It works on callbacks, so the logic is a bit of a pain to follow (though my background's not C, so I'm probably far slower than you would). And it is split in multiple parts that interact with each other based on activated plugins/device type... which doesn't really help keep code paths separate...

If you need some bedtime reading material...

corporategoth commented 9 months ago

@Nerivec I am primarily a C/C++ developer, this is true. But I know nothing of what you are sending to/from the device, how the device works, or are trying to achieve / what shortfalls there are. The documentation you linked seems quite comprehensive though. As Z2M is in typescript, unless you're having trouble deciphering the docs, C/C++ coding ability won't help you. Reading the actual source is not useful, since what you really want to do is implement the specifications outlined in the docs.

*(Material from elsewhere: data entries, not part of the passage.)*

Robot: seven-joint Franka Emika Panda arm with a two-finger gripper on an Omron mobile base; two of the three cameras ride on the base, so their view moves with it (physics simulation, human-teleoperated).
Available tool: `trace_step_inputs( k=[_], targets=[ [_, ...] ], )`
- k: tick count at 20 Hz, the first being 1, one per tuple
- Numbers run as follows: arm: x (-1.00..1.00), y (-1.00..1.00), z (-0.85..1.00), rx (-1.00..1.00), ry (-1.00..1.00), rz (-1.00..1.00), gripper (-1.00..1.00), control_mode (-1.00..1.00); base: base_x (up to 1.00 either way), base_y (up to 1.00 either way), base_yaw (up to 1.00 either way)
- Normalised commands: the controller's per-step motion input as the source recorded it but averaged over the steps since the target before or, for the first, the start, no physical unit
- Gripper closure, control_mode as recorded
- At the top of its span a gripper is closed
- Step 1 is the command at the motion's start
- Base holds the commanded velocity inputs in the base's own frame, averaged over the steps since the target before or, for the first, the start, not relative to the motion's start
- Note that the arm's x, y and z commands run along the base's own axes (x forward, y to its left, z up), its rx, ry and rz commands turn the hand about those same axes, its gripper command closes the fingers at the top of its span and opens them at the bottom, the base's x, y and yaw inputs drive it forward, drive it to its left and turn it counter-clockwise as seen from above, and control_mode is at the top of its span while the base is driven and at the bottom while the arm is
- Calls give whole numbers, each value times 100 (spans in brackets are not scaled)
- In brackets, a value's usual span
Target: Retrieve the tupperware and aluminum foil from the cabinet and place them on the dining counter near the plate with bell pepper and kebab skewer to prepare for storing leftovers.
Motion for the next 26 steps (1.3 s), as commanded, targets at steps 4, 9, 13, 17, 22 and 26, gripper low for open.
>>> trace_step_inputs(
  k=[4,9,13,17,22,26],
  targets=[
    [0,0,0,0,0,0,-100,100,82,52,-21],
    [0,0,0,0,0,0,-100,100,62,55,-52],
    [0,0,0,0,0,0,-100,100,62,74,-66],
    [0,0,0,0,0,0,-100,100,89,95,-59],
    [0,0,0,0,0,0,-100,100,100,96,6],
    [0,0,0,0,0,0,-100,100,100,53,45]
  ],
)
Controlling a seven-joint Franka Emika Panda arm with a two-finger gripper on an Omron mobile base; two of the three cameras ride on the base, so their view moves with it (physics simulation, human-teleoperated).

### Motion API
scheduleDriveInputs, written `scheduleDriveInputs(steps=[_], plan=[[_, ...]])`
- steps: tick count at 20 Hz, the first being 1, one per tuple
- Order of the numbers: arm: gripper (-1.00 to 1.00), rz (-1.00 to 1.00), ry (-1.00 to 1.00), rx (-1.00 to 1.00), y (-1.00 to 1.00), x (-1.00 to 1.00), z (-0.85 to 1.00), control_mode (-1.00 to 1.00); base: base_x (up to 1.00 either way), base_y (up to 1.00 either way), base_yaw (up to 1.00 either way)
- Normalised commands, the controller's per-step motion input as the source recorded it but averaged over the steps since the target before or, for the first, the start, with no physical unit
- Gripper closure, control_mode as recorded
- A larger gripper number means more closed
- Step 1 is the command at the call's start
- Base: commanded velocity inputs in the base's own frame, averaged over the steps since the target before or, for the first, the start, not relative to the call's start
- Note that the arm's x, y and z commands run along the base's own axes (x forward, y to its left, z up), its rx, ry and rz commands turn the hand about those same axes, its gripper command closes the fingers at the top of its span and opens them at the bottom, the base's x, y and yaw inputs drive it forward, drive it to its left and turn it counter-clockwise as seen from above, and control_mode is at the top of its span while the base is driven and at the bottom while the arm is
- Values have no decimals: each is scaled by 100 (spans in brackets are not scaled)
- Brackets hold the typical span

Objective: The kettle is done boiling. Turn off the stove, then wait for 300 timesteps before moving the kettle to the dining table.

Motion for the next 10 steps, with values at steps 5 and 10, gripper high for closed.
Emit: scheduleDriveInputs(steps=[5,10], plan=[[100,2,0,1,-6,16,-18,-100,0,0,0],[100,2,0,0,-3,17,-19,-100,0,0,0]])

The first doc, the gateway protocol seems fairly straightforward, it describes a wire protocol, which is not language specific. I assume this is already implemented in the EZSP implementation in Z2M.

The second doc, the reference guide, while giving information using C types, should also be fairly straightforward. Since Z2M is not written in C/C++, you can't use it directly, but it seems to just be listing the basic field names, types and order of the 'data' components referenced in the wire protocol. For Z2M purposes though, this should be fairly easy to interpret, since every field is resolving essentially down to a uint8_t (unsigned 8-bit integer), uint16_t (unsigned16-bit integer, etc). I can interpret this document pretty easily, as it's broken down into sections:

  1. The configuration items that are mutable in the device itself, what their minimum/maximum values are and what they're for.
  2. General byte formatting rules for sending/receiving frames with the device - presumably this is already coded into Z2M or you could not communicate at all.
  3. Type aliases, so that the rest of the doc can refer to types by name, rather than primitives (ie. a C typedef more or less)
  4. Structure definitions - which tell you for each message structure the order and exact fields to be sent/received.
  5. Field identifiers for the configuration items mentioned in part 1
  6. Value identifiers, presumably for a bunch of the type aliases in part 3 (think of these like enum values)
  7. And finally the actual messages you can send, including the opcode, and data structure used for the message and it's response.
  8. Although this is all using C++ types/nomenclature, you just need to copy this into typescript to make it work for Z2M.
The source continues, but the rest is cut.